RAW DATA →
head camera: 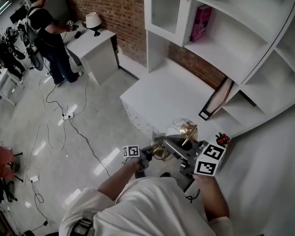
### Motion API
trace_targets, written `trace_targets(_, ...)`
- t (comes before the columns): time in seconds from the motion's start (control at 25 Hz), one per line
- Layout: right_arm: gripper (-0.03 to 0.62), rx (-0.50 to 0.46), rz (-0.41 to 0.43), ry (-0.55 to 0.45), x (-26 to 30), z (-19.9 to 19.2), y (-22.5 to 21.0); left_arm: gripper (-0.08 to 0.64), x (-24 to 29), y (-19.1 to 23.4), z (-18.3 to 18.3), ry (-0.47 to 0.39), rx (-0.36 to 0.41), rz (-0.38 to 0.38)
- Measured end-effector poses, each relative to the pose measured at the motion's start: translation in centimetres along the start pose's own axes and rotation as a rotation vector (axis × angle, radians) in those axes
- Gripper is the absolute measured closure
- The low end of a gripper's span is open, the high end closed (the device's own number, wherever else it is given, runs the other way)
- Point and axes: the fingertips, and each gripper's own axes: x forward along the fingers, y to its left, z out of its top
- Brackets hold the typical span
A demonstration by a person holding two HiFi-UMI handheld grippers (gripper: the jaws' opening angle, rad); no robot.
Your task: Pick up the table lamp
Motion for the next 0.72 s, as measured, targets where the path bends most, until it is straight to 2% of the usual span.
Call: trace_targets(0.72, 0.58, -0.018, 0.034, 0.019, 2.0, 0.3, 1.4, 0.423, -1.7, -0.6, 1.0, -0.04, -0.007, -0.021)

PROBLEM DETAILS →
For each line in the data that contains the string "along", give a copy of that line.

RESPONSE AREA →
- Measured end-effector poses, each relative to the pose measured at the motion's start: translation in centimetres along the start pose's own axes and rotation as a rotation vector (axis × angle, radians) in those axes
- Point and axes: the fingertips, and each gripper's own axes: x forward along the fingers, y to its left, z out of its top

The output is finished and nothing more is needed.